[[ Records for this task, beginning ]]
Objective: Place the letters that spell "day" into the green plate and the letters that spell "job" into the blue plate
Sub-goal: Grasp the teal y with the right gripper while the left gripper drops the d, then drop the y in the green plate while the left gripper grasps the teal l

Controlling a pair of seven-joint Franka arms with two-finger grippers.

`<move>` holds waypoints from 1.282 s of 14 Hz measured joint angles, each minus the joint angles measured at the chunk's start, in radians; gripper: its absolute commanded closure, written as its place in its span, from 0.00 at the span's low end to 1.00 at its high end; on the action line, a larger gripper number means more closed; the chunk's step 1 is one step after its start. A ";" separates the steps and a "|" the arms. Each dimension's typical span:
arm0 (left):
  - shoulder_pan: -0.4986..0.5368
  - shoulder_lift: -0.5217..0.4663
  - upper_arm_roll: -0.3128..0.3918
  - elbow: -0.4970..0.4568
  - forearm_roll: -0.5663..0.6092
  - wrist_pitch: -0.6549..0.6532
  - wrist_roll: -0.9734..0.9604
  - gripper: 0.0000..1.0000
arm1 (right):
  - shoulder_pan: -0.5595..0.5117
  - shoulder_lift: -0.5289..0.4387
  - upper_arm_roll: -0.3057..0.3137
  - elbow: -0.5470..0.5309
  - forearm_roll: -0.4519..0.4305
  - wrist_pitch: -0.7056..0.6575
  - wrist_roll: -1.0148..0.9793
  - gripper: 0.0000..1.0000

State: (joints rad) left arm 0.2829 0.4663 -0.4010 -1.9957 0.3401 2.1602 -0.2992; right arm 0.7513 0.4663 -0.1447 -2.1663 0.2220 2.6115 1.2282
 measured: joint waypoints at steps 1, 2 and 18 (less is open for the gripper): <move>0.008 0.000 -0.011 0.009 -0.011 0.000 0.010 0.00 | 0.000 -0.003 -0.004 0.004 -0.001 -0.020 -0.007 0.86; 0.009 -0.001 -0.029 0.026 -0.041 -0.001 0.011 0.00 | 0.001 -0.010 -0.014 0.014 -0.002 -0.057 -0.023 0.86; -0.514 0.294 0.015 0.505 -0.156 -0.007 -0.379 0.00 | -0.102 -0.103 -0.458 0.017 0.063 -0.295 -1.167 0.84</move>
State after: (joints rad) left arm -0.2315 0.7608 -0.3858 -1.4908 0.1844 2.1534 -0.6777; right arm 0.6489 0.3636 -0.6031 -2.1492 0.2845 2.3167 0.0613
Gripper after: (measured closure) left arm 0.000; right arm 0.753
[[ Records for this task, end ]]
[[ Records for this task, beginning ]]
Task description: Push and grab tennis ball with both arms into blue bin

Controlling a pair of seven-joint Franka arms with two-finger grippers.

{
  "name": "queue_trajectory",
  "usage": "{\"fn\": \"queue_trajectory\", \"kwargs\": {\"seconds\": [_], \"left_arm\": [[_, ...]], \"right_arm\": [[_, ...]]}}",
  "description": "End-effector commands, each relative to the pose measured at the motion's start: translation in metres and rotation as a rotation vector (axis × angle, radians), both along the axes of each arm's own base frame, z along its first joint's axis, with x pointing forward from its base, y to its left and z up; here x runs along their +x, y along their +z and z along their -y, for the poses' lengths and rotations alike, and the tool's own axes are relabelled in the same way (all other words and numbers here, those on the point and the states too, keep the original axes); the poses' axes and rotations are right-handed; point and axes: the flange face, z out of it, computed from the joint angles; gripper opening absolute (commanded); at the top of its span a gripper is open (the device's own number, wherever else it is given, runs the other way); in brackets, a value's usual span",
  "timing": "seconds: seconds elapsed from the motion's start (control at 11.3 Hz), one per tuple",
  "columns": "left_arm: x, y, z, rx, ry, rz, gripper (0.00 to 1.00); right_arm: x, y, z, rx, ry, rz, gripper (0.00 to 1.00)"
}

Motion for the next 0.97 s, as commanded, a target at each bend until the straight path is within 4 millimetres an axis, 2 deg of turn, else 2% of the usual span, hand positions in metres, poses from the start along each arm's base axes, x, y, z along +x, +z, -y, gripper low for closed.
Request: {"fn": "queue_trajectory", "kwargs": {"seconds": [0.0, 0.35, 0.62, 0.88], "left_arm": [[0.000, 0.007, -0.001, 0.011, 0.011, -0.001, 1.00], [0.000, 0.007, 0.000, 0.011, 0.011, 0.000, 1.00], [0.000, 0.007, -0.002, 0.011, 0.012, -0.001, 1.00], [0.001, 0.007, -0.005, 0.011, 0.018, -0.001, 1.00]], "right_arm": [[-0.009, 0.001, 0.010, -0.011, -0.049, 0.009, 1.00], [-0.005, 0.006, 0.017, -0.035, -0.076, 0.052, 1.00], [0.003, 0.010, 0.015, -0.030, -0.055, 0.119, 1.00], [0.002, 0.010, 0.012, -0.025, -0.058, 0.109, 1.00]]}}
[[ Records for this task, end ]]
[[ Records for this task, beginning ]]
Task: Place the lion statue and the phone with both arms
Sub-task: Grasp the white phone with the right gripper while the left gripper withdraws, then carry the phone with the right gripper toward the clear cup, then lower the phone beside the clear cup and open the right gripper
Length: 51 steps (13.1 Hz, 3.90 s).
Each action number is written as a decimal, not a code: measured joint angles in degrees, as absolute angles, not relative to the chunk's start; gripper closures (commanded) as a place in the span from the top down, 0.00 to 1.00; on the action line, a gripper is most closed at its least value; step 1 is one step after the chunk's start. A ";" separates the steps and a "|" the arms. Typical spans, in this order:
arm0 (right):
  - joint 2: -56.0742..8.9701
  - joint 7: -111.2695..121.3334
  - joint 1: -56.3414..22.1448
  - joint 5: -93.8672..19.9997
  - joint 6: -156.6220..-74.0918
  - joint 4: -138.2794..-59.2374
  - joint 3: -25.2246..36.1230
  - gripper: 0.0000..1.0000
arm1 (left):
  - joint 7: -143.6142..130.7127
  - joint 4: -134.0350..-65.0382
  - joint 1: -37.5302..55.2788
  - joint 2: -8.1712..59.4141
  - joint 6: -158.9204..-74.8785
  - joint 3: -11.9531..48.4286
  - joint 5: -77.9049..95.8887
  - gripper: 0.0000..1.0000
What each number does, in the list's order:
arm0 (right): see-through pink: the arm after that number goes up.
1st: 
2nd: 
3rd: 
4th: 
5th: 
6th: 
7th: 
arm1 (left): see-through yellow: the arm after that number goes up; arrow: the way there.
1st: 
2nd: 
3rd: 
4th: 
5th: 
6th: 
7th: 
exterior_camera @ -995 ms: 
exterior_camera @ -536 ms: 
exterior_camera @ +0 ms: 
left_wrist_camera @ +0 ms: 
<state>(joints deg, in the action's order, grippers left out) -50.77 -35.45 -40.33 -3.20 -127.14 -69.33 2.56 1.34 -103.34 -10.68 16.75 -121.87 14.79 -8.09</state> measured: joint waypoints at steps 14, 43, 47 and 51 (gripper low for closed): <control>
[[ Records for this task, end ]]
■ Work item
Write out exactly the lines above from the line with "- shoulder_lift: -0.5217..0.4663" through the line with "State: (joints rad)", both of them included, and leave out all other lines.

■ Result for this task
  - shoulder_lift: -0.5217..0.4663
  - upper_arm_roll: -0.3128..0.3918
  - elbow: -0.4970..0.4568
  - forearm_roll: -0.5663..0.6092
  - wrist_pitch: -0.6549..0.6532
  - wrist_roll: -0.9734..0.9604
  - gripper: 0.0000..1.0000
arm1 (right):
  - shoulder_pan: -0.5595..0.5117
  - shoulder_lift: -0.5289..0.4387
  - upper_arm_roll: -0.3057..0.3137
  - elbow: -0.5470..0.5309
  - forearm_roll: -0.4519..0.4305
  - wrist_pitch: -0.7056..0.6575
  - wrist_roll: -1.0148..0.9793
  - gripper: 0.0000..1.0000

State: (joints rad) left arm 0.2829 0.4663 -0.4010 -1.9957 0.3401 2.1602 -0.2992; right arm 0.7513 0.4663 -0.1447 -2.1663 0.2220 2.6115 1.2282

The reply is now complete.